When we talk about software engineers taking responsibility for production systems, there's often a big gap between what people learn in school and what we do in the real world. Taking concepts from an algorithms course and then applying them to build a load balancer, write a caching system, or evaluate a caching system for optimal use is the gap we want to address with this course.

Prathamesh: Do you think that running systems at scale in production requires not just technical skills but also operational skills? For example, setting up processes, tooling, and ensuring everything runs smoothly. Is that mandatory for becoming a good SRE?

Salim: Absolutely.

The items you mentioned are essential to understanding the production environment. It’s not just about having your software or binary running in production; it’s about knowing how it got there, ensuring the correct version is running, and verifying that it’s built from the right source code and has gone through the proper release process.
This falls under what’s now being called software supply chain security.

Capacity planning is another pillar of SRE.

While there are systems that can automatically scale deployments, understanding the decisions behind those systems is equally important. Even with automation, if you don’t set the right guardrails, the system might not respond as expected.

For example, a colleague at another company discovered they could save several hundred thousand dollars a year just by tweaking their auto scaler parameters. It didn’t affect their SLOs or the number of requests they could handle, but it reduced the unused headroom. This kind of operational insight is critical for SREs.

Prathamesh: Are there any tools you depend on in your day-to-day work or that you used when you were coding? Many programmers are curious about the tools others use and want to learn from them.

Salim:

Vim for editing: Been using it since college and am very comfortable with it.
Spreadsheets: Handy for modeling outcomes; surprisingly powerful for various tasks.
Notebooks: Jupyter and Colab for quick prototyping and understanding data sets.
Collaborative editing tools: Crucial for SREs for shared knowledge and effective communication.
Good documentation: Up-to-date guides, how-tos, and readme files are invaluable for writing and sharing code, especially during incident management.

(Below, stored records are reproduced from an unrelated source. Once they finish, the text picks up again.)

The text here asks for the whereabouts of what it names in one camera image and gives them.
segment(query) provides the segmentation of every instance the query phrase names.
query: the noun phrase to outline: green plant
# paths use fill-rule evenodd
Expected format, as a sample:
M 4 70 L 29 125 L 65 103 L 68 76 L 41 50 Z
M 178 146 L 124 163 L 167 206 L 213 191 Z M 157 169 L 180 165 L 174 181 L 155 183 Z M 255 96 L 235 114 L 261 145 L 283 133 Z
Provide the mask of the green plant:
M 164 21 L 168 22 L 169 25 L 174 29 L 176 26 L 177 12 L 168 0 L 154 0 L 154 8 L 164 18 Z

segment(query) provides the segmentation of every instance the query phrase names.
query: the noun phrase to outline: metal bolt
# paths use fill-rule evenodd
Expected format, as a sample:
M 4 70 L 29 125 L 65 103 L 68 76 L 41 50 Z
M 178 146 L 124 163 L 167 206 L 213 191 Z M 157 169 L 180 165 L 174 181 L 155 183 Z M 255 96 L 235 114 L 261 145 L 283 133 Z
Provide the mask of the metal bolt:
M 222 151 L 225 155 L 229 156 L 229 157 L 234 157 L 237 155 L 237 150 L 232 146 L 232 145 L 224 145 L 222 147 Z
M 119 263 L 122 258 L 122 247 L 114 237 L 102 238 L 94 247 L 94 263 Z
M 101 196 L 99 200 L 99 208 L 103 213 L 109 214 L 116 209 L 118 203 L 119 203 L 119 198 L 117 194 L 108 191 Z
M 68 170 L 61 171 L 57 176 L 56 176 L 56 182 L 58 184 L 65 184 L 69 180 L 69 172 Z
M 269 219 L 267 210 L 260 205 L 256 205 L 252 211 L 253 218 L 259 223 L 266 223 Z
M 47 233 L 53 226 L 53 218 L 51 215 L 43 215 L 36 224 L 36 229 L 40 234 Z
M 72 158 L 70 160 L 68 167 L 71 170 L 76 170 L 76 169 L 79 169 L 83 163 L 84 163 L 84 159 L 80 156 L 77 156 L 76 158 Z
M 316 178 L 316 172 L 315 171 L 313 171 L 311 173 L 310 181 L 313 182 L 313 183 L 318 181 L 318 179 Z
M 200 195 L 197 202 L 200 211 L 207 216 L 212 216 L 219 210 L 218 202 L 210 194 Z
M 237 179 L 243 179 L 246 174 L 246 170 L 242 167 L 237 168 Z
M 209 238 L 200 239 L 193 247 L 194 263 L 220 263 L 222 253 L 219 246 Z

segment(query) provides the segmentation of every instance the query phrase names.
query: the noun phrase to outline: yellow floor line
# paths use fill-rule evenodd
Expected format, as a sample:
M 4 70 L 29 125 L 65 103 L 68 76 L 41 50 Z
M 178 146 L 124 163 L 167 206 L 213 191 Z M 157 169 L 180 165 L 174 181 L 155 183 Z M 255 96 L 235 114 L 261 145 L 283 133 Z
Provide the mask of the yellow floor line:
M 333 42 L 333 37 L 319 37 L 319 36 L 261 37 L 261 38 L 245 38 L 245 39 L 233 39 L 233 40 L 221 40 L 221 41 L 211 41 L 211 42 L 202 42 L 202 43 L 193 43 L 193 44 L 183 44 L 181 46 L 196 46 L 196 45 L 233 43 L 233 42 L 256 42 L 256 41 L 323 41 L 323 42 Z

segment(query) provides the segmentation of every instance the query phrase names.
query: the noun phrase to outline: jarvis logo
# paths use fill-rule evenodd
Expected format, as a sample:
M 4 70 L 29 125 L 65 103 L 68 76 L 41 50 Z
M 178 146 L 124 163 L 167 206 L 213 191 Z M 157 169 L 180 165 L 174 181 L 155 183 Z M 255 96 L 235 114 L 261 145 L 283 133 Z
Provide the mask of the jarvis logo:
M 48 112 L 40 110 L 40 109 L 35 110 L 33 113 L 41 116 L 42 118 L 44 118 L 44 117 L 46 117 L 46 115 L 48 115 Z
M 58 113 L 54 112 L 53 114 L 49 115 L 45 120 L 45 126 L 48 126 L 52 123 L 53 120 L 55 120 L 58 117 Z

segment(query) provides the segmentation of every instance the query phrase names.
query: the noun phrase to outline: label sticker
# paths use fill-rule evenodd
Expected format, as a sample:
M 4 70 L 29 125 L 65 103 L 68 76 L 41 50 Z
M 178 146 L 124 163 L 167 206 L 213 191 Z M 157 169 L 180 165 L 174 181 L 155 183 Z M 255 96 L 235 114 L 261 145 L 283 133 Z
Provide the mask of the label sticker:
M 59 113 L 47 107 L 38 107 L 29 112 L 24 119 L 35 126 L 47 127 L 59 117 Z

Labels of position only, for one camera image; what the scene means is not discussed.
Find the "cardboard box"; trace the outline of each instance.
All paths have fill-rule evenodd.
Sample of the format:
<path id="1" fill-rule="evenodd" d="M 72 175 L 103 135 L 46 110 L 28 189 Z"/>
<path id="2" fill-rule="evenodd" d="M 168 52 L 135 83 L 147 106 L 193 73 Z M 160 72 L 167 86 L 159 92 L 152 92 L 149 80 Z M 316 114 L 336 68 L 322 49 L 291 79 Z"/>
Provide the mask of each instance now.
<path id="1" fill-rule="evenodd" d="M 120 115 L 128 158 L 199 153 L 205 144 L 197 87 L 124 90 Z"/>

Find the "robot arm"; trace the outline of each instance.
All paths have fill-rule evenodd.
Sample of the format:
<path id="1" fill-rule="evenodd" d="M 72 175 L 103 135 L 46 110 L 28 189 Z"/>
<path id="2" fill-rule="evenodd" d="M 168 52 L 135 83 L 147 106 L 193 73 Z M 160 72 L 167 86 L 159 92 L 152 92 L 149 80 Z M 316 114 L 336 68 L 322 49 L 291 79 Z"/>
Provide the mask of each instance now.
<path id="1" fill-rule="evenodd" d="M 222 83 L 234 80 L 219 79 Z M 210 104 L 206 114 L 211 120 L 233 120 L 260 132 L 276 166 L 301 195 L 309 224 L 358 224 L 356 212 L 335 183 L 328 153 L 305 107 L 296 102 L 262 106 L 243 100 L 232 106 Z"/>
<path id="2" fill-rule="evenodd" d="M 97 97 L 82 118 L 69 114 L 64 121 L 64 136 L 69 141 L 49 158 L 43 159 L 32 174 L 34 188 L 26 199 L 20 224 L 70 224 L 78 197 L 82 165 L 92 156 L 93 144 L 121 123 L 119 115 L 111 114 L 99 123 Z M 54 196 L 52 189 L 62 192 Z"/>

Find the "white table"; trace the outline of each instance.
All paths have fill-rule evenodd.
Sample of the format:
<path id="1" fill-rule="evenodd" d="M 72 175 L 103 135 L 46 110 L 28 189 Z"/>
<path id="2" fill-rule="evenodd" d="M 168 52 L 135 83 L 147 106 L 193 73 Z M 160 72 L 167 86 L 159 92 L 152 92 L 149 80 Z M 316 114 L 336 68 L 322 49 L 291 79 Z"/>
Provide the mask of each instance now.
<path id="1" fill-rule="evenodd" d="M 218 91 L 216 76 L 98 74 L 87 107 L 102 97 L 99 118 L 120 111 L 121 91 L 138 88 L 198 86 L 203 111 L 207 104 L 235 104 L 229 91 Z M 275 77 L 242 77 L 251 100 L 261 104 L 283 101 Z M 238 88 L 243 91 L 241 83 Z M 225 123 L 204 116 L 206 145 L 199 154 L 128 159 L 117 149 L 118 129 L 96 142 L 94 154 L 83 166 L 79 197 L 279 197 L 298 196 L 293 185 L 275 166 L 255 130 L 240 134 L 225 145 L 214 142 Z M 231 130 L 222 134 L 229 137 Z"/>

Prathamesh: Is it like a set of steps someone can refer to, similar to the checklists that medical practitioners use?

Salim:

There's a reason checklists are crucial in fields where decisions made in seconds can have a huge impact. They provide an ordered list of steps to follow, much like writing an algorithm but in document form.

When I was working on a storage system in the early days, that's exactly what we did. We would write out lists of steps to solve a problem, automate parts of it, and then identify the steps that couldn't be automated—like when two people needed to talk to each other. Eventually, we found ways to automate those steps too, which is where distributed consensus came in.

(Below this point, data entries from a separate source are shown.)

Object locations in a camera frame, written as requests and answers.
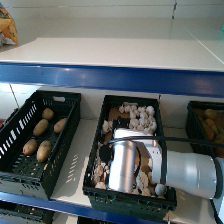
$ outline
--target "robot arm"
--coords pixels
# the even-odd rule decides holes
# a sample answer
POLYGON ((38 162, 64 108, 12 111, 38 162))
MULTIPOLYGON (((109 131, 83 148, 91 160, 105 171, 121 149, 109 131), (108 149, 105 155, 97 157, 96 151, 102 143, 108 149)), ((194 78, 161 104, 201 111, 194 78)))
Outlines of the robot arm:
MULTIPOLYGON (((146 136, 143 132, 117 129, 114 138, 146 136)), ((224 160, 195 153, 167 151, 162 158, 162 149, 154 140, 136 140, 144 143, 152 159, 152 182, 184 190, 190 194, 212 199, 219 218, 224 222, 224 160)))

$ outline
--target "shelf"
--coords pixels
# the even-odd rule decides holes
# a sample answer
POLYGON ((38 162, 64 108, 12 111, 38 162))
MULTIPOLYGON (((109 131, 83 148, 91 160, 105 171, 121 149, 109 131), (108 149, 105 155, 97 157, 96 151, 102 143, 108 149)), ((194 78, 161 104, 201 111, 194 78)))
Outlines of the shelf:
POLYGON ((0 82, 224 97, 223 20, 209 21, 18 19, 0 82))
MULTIPOLYGON (((155 223, 134 217, 94 210, 91 208, 88 197, 83 195, 82 184, 84 172, 97 123, 98 121, 96 120, 81 119, 50 201, 2 192, 0 192, 0 200, 110 222, 136 224, 155 223)), ((164 132, 167 136, 186 137, 184 129, 164 128, 164 132)), ((167 147, 169 150, 192 152, 189 144, 168 142, 167 147)), ((213 210, 209 200, 177 190, 177 204, 176 210, 174 212, 169 212, 164 221, 170 220, 174 223, 215 224, 212 215, 213 210)))

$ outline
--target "potato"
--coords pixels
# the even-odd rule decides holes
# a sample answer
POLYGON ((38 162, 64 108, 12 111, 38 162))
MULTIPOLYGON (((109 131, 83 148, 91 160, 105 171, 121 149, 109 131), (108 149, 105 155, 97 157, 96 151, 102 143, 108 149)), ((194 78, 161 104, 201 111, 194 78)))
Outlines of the potato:
POLYGON ((51 120, 54 117, 54 111, 51 110, 50 108, 46 108, 43 112, 42 112, 42 118, 46 119, 46 120, 51 120))
POLYGON ((204 112, 205 119, 209 118, 209 119, 212 119, 214 121, 216 116, 217 116, 217 112, 215 110, 207 109, 204 112))
POLYGON ((30 156, 34 151, 37 149, 37 142, 35 139, 30 139, 24 146, 23 146, 23 154, 26 156, 30 156))
POLYGON ((51 143, 49 141, 43 141, 37 150, 37 161, 44 162, 51 152, 51 143))
POLYGON ((207 123, 202 119, 202 117, 198 116, 198 119, 199 119, 199 121, 200 121, 200 123, 201 123, 201 126, 202 126, 204 132, 205 132, 205 136, 206 136, 206 138, 207 138, 210 142, 212 142, 213 139, 214 139, 214 136, 215 136, 214 131, 207 125, 207 123))
POLYGON ((60 133, 61 129, 64 127, 64 124, 66 122, 66 118, 61 119, 54 125, 54 132, 60 133))
POLYGON ((33 134, 36 137, 39 137, 40 135, 42 135, 48 128, 48 120, 46 119, 42 119, 37 125, 36 127, 33 129, 33 134))

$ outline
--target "brown potato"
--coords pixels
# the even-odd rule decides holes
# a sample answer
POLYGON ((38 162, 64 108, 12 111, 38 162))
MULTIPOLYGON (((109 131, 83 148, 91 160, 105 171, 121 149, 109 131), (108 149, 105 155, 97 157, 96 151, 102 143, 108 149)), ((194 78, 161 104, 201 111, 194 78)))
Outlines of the brown potato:
POLYGON ((204 112, 204 117, 205 117, 205 119, 209 118, 209 119, 212 119, 214 121, 215 118, 217 117, 217 112, 215 110, 212 110, 212 109, 207 109, 204 112))
POLYGON ((33 129, 33 134, 38 137, 42 135, 48 128, 48 120, 42 119, 33 129))
POLYGON ((42 112, 42 118, 46 119, 46 120, 51 120, 54 117, 54 111, 51 110, 50 108, 46 108, 43 112, 42 112))
POLYGON ((37 150, 37 161, 44 162, 51 152, 51 143, 49 141, 43 141, 37 150))
POLYGON ((54 132, 60 133, 61 129, 64 127, 64 124, 66 122, 66 118, 61 119, 54 125, 54 132))
POLYGON ((30 156, 34 151, 37 149, 37 142, 35 139, 30 139, 24 146, 23 146, 23 154, 26 156, 30 156))

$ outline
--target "white surface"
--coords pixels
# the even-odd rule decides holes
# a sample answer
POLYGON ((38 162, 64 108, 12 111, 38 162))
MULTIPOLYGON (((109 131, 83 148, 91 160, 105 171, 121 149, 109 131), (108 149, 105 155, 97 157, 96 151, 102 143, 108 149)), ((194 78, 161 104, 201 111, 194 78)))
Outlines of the white surface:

So, it was an evolution: we started with written procedures, which led to scripts, and then to building the necessary APIs into the core software for more reliable automation. Written communication is incredibly important in this process.

Prathamesh: When tackling a complex problem like managing a storage system, it seems like the approach itself takes time, considering all the scenarios and potential failures. In such cases, is automation the best way to address most use cases, or is it more about writing detailed specifications, identifying gaps, and deciding what can be done now versus what can wait? How do you approach such complicated problems? Many programmers tend to jump straight to coding. What’s your take on this?

Salim: This is where technical program management (TPM) can play a crucial role, though every SRE can handle this responsibility. Especially in larger organizations, TPMs help with prioritizing tasks.

The core of the issue is understanding what can be automated and in what order. It’s about evaluating the potential rewards. You ask questions like, "How long will this take?" and "How much time will it save?" For example, if something takes 10 hours to implement, test, and release, will it save at least 10 or 20 hours over the next quarter? You then look at incident analysis data to see how often a particular issue occurs. If it’s frequent, the automation might save significant time; if it's rare, it might not be worth automating right now.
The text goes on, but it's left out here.